QUESTION: Let’s talk about some specific issues – Russia first. President Biden is warning that he won’t, in his words, “hesitate to raise the cost on Russia.” But so far the Biden administration hasn’t offered any specifics. What does that cost, from your perspective, look like?
SECRETARY BLINKEN: Well, first, I think when it comes to Mr. Navalny, the fact that Russia feels compelled, that Mr. Putin feels compelled to try to silence one voice speaks volumes about how important that voice is and how it’s representative of so many millions of Russians who want to be heard, and who are fed up with the corruption and with the kleptocracy. But what we’re doing is, first of all, consulting and working closely with other countries who are very concerned about what’s happened – not just to Mr. Navalny, but others who have stood up to exercise their rights.
But second, Wolf, as you know, it seems apparent that a chemical weapon was used to try to kill Mr. Navalny. That violates the Chemical Weapons Convention and other obligations that Russia has. It violates clear sanctions that Congress has. We’re reviewing that, we’re looking at that very carefully, and when we have the results we’ll take action in the appropriate way.
QUESTION: And then you’ll spell it out at that time.
SECRETARY BLINKEN: That’s right.
QUESTION: Do the protests in support of the opposition leader Aleksey Navalny, from your perspective, signal vulnerability in Putin when it comes to Putin’s grip on the country?
SECRETARY BLINKEN: I think it spells a deep dissatisfaction with, as I said, the corruption that is rampant, the kleptocracy that dominates the government. And it just speaks to the fact that Russians are looking for ways to make sure that their voice is heard. And the system as it’s currently constituted doesn’t – it doesn’t exactly favor that.

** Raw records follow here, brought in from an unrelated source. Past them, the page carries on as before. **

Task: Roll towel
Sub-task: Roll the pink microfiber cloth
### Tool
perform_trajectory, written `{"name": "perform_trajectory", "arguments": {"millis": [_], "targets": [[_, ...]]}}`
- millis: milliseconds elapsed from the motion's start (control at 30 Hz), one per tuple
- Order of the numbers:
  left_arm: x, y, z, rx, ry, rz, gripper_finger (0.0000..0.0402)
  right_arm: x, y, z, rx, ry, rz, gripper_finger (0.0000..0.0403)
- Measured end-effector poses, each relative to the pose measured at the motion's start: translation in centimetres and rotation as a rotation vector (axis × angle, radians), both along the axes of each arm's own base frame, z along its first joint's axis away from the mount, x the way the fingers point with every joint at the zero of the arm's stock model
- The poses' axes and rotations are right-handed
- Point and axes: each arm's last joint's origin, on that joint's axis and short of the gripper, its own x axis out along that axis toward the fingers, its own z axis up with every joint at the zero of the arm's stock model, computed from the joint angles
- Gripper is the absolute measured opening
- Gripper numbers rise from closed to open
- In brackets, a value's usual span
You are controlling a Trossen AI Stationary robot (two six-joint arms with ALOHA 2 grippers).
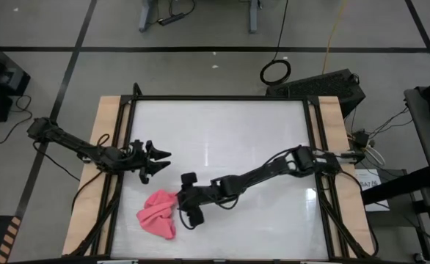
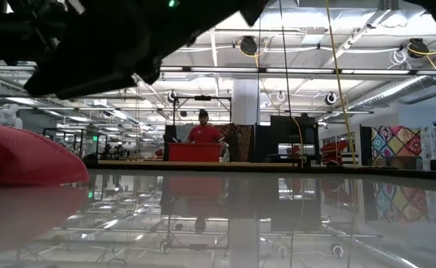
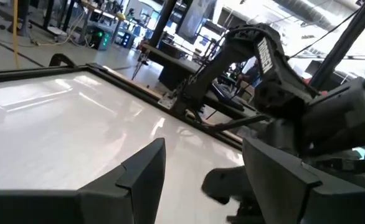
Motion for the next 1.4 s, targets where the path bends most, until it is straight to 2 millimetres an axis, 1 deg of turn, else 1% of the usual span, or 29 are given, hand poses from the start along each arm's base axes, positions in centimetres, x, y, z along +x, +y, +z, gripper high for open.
{"name": "perform_trajectory", "arguments": {"millis": [100,233,333,400,467,533,600,667,733,767,833,900,933,1033,1100,1200,1267,1333,1400], "targets": [[0.0,0.0,0.0,0.028,0.002,0.002,0.0219,0.8,-0.5,-1.1,0.008,0.002,-0.026,0.0221],[0.0,0.0,0.0,0.050,0.004,0.007,0.0219,2.0,-0.6,-2.4,0.034,0.026,-0.007,0.0221],[0.0,0.0,0.0,0.050,0.004,0.010,0.0219,2.7,-0.3,-2.6,0.034,0.031,0.000,0.0219],[0.0,0.0,0.0,0.049,0.003,0.011,0.0219,3.1,-0.2,-2.6,0.034,0.044,0.004,0.0209],[0.0,0.0,0.0,0.049,0.004,0.012,0.0219,3.4,-0.2,-3.1,0.036,0.065,0.005,0.0194],[0.0,0.1,0.0,0.049,0.004,0.020,0.0219,3.5,-0.2,-3.7,0.036,0.104,0.015,0.0171],[0.0,0.1,0.0,0.047,0.004,0.034,0.0219,3.6,-0.2,-3.9,0.029,0.136,0.010,0.0136],[0.0,0.1,0.0,0.047,0.004,0.040,0.0219,3.4,-0.2,-3.8,0.036,0.183,-0.006,0.0088],[0.0,0.1,0.0,0.047,0.005,0.041,0.0219,3.1,-0.5,-3.8,0.050,0.232,-0.031,0.0031],[0.0,0.1,0.0,0.047,0.005,0.041,0.0219,2.9,-0.6,-3.8,0.055,0.262,-0.039,0.0017],[0.0,0.1,0.0,0.046,0.004,0.041,0.0219,2.5,-0.9,-3.3,0.056,0.295,-0.053,0.0009],[0.0,0.1,0.0,0.046,0.004,0.042,0.0219,2.1,-1.0,-1.7,0.039,0.292,-0.040,0.0003],[0.0,0.1,0.0,0.046,0.004,0.041,0.0219,1.8,-1.1,-0.3,0.026,0.281,-0.033,0.0002],[0.0,0.1,0.1,0.044,0.000,0.041,0.0219,0.3,-1.3,5.2,0.004,0.235,-0.001,0.0001],[0.0,0.1,0.2,0.038,-0.015,0.042,0.0219,-1.3,-1.7,8.6,-0.014,0.227,0.014,0.0001],[-0.1,0.2,0.6,0.021,-0.055,0.047,0.0219,-3.8,-3.1,13.4,-0.008,0.212,0.007,0.0001],[-0.1,0.2,0.9,0.008,-0.086,0.060,0.0219,-5.8,-4.1,16.8,0.034,0.182,0.001,0.0001],[-0.2,0.3,1.2,0.002,-0.115,0.072,0.0219,-7.7,-5.1,20.1,0.140,0.135,0.025,0.0001],[-0.2,0.3,1.5,0.016,-0.142,0.076,0.0219,-9.4,-5.6,22.7,0.255,0.096,0.055,0.0000]]}}
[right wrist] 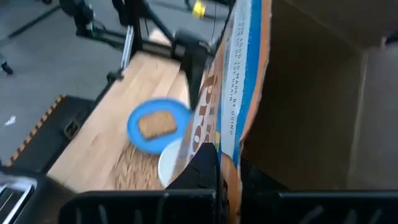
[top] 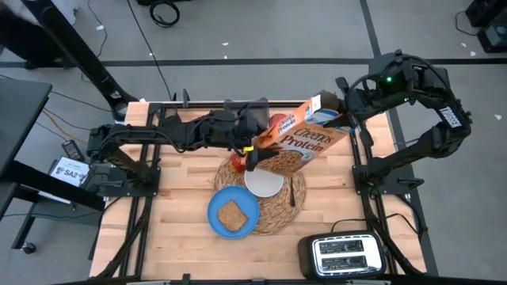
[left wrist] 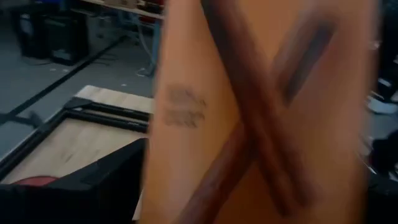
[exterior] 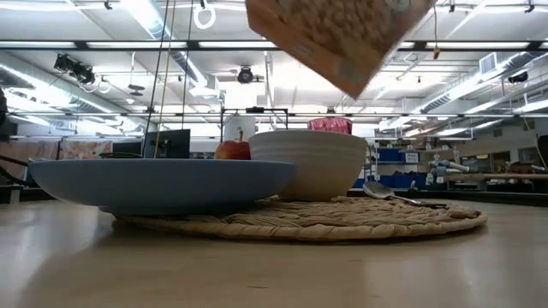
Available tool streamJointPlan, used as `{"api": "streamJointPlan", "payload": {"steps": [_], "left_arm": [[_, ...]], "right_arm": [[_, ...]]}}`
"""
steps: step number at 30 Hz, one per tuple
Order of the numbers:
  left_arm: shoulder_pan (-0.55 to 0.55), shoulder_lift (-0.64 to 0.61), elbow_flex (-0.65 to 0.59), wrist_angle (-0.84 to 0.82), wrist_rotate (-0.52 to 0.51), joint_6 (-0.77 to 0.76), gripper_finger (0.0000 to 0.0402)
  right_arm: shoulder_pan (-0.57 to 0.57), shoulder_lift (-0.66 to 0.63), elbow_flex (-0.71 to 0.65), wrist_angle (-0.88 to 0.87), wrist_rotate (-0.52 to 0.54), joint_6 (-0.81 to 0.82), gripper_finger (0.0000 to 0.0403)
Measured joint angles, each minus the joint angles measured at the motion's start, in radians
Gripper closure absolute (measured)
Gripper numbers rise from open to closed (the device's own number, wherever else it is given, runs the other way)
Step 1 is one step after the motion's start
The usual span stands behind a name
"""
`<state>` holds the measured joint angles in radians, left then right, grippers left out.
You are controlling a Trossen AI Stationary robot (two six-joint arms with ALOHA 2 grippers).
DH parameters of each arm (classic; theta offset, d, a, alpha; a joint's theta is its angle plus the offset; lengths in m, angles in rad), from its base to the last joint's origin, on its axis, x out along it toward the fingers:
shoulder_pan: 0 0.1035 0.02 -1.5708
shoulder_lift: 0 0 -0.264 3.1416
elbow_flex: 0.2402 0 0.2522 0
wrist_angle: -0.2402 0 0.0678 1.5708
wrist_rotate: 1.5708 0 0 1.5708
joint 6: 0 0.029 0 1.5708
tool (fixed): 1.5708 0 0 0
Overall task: Arrange a breakfast setting
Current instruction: Pour the cereals from the cereal box into the white bowl
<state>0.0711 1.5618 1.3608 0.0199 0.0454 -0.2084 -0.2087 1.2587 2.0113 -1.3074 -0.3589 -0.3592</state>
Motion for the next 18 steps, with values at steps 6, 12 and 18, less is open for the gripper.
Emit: {"api": "streamJointPlan", "payload": {"steps": [6, 12, 18], "left_arm": [[-0.003, 0.005, -0.001, -0.007, 0.017, 0.014, 0.0054], [-0.003, 0.005, -0.003, -0.012, 0.014, 0.058, 0.0156], [-0.001, -0.009, -0.004, -0.016, -0.012, 0.084, 0.0169]], "right_arm": [[0.02, 0.01, 0.0, 0.044, 0.002, -0.001, 0.0403], [0.02, 0.024, 0.001, 0.067, 0.013, 0.0, 0.0399], [0.02, 0.026, 0.003, 0.139, 0.089, 0.064, 0.0357]]}}
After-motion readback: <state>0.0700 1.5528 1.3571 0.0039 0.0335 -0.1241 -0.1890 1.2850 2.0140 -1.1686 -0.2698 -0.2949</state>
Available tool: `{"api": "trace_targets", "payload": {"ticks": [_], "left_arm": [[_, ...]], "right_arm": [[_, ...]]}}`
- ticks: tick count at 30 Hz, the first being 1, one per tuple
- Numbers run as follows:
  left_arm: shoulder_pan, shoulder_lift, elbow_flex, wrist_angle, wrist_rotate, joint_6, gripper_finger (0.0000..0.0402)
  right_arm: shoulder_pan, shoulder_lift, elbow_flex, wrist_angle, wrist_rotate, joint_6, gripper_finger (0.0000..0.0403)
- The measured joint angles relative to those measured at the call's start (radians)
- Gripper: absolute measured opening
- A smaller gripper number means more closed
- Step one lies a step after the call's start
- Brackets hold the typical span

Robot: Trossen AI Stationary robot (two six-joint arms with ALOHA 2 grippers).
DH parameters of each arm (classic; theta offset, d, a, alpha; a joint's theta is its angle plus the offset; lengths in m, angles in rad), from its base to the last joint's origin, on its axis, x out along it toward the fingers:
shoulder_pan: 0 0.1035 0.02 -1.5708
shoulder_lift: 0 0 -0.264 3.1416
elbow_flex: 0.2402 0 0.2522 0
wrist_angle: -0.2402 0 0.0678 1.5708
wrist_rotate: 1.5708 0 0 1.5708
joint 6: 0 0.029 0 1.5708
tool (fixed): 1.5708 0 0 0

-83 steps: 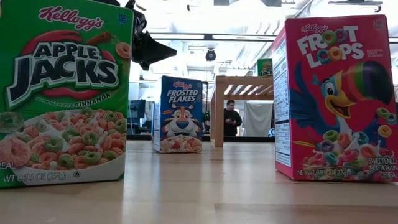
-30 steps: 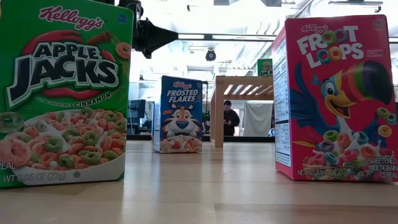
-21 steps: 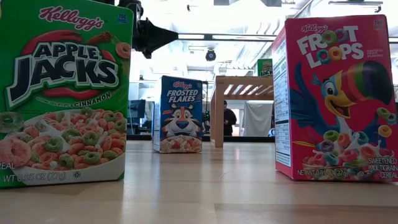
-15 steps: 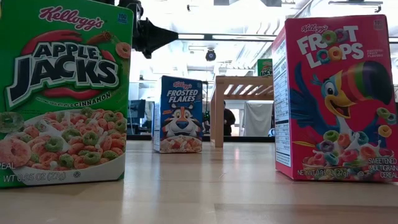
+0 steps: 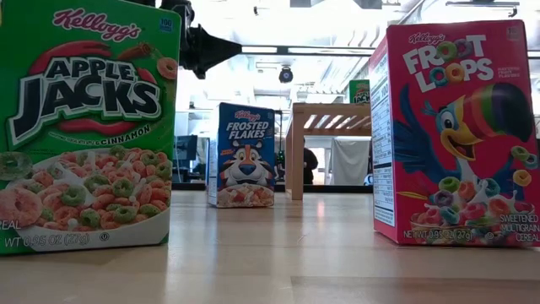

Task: Stack cereal on shelf
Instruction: Put the bottom right blue cereal box on the shelf

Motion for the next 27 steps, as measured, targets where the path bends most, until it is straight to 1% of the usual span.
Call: {"api": "trace_targets", "payload": {"ticks": [4,8,11,13,15,17,21,24,27], "left_arm": [[0.001,0.0,0.0,0.0,0.0,0.0,0.0005],[0.001,0.0,0.0,0.0,0.001,0.001,0.0005],[0.004,0.0,0.0,0.0,0.002,0.003,0.0005],[0.009,0.0,0.0,-0.001,0.002,0.001,0.0005],[0.014,0.0,0.0,-0.002,0.002,0.0,0.0005],[0.014,0.0,0.0,-0.004,0.002,0.0,0.0005],[0.014,0.0,0.0,-0.012,0.002,0.0,0.0005],[0.014,0.0,0.0,-0.031,0.002,0.0,0.0005],[0.014,0.0,0.0,-0.056,0.002,0.0,0.0005]], "right_arm": [[-0.115,-0.006,0.162,-0.149,0.067,-0.24,0.0118],[-0.272,-0.019,0.31,-0.134,0.16,-0.607,0.0123],[-0.419,-0.025,0.398,-0.141,0.205,-0.886,0.0123],[-0.522,-0.026,0.449,-0.138,0.216,-1.07,0.0123],[-0.629,-0.028,0.483,-0.14,0.214,-1.244,0.0123],[-0.73,-0.027,0.512,-0.14,0.191,-1.396,0.0123],[-0.918,-0.036,0.546,-0.139,0.178,-1.642,0.0123],[-1.043,-0.059,0.548,-0.142,0.177,-1.773,0.0123],[-1.154,-0.091,0.519,-0.141,0.176,-1.847,0.0123]]}}
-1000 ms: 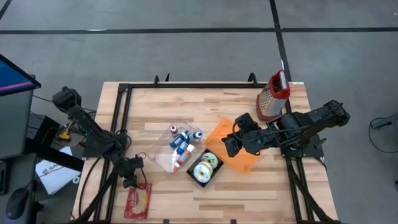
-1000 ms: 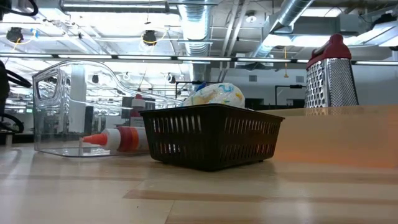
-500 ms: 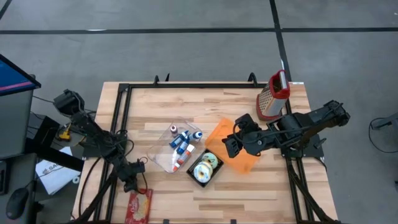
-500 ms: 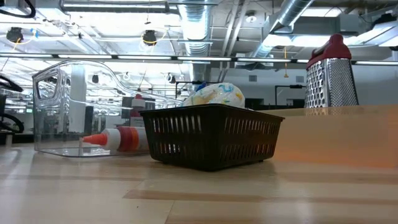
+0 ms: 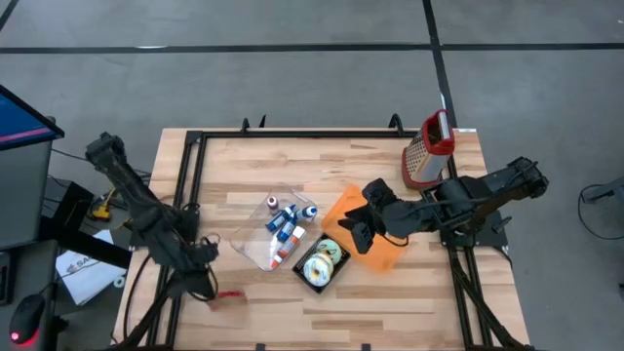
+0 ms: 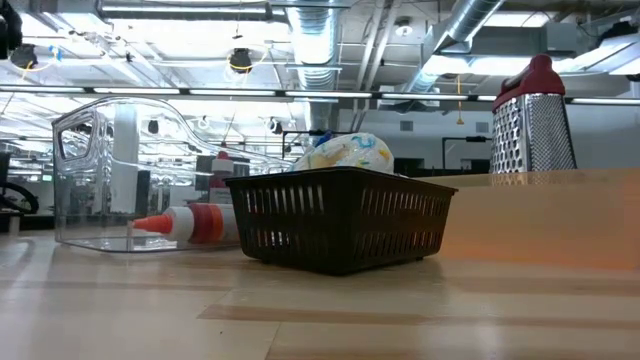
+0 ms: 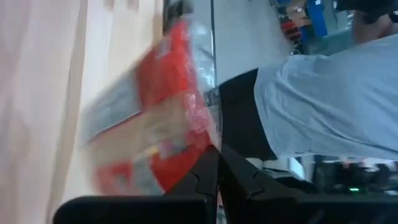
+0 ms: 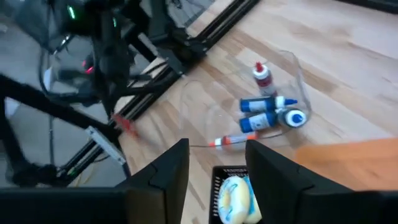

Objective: Pick & Place Food Item
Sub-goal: Put the red popcorn bag into the orange bin

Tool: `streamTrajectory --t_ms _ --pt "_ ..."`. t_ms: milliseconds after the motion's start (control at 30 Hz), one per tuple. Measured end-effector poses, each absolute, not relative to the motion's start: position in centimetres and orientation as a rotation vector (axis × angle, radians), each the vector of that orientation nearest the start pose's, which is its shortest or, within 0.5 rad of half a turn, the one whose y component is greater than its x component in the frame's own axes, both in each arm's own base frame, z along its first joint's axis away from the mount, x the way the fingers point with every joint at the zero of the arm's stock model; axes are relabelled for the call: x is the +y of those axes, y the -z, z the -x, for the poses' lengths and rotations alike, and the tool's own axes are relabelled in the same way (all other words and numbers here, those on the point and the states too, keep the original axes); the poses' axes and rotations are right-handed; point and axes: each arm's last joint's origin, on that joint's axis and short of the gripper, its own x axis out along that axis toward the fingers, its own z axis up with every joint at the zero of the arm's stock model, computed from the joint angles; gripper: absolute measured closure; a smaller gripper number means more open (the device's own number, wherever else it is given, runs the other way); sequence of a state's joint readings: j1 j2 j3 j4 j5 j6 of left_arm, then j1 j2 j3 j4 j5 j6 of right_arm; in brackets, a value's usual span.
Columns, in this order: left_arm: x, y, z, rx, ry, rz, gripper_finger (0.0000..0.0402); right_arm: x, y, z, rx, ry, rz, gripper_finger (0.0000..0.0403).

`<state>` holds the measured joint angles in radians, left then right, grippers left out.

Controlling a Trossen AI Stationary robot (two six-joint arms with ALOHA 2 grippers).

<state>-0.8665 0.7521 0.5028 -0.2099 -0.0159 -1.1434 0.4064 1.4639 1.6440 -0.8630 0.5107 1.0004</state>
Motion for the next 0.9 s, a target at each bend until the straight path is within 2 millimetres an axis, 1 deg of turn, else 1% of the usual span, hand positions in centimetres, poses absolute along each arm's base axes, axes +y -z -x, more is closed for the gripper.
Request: streamTrajectory --t_ms 100,167,267,367,533,633,733,900 --pt "-12.0 -28.0 -11.0 0.771 0.459 0.799 0.0401 9.7 -41.1 -27.9 0.514 0.359 -0.644 0.0245" --pt "-11.5 -30.3 -11.3 0.724 0.432 0.756 0.0401 9.1 -41.1 -28.2 0.518 0.351 -0.620 0.0238" --pt "-10.7 -33.1 -12.6 0.643 0.374 0.684 0.0401 8.0 -41.4 -28.9 0.498 0.317 -0.580 0.0221" --pt "-9.4 -35.3 -14.6 0.570 0.281 0.632 0.0401 6.8 -41.8 -29.7 0.477 0.261 -0.538 0.0197" --pt "-7.0 -37.5 -18.8 0.473 0.134 0.539 0.0401 4.9 -41.8 -31.0 0.469 0.194 -0.512 0.0155" --pt "-6.2 -38.4 -21.0 0.458 0.098 0.481 0.0401 4.2 -41.7 -31.2 0.481 0.155 -0.498 0.0144" --pt "-5.9 -38.8 -22.9 0.463 0.112 0.453 0.0401 3.6 -41.9 -31.4 0.467 0.156 -0.465 0.0143" --pt "-6.1 -39.6 -24.9 0.452 0.120 0.421 0.0401 2.3 -41.9 -31.5 0.470 0.133 -0.432 0.0143"
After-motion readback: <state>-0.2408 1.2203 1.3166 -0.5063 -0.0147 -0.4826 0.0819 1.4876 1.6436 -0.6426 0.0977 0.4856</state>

So look, the – this is fundamentally about Russia, the Russian people, their future. It’s not about us. And I think the Russian Government would make a mistake in attributing to outside actors – whether it’s the United States, European partners, and others – responsibility for what’s happening. This is fundamentally about Russia, about Russia’s future, and hopefully about a more democratic system going forward.
QUESTION: You’re facing a stalemate apparently when it comes to Iran, the Iran nuclear deal. Iran’s ayatollah says the U.S. needs to lift sanctions before it returns to the deal. President Biden says he won’t lift sanctions first. So what happens now?
SECRETARY BLINKEN: Well, look, the President’s been very clear about this. If Iran returns to compliance with its obligations under the nuclear agreement, we would do the same thing, and then we would work with our allies and partners to try to build a longer and stronger agreement, and also bring in some of these other issues, like Iran’s missile program, like its destabilizing actions in the region that need to be addressed as well.
The problem we face now, Wolf, is that in recent months Iran has lifted one restraint after another that was – they were being held in check by the agreement. We got out of the agreement, Iran started to lift the various restraints in the agreement, and the result is they are closer than they’ve been to having the capacity on short order to produce fissile material for a nuclear weapon. The agreement had pushed that past a year. According to public reports now, it’s down to three or four months and heading in the wrong direction.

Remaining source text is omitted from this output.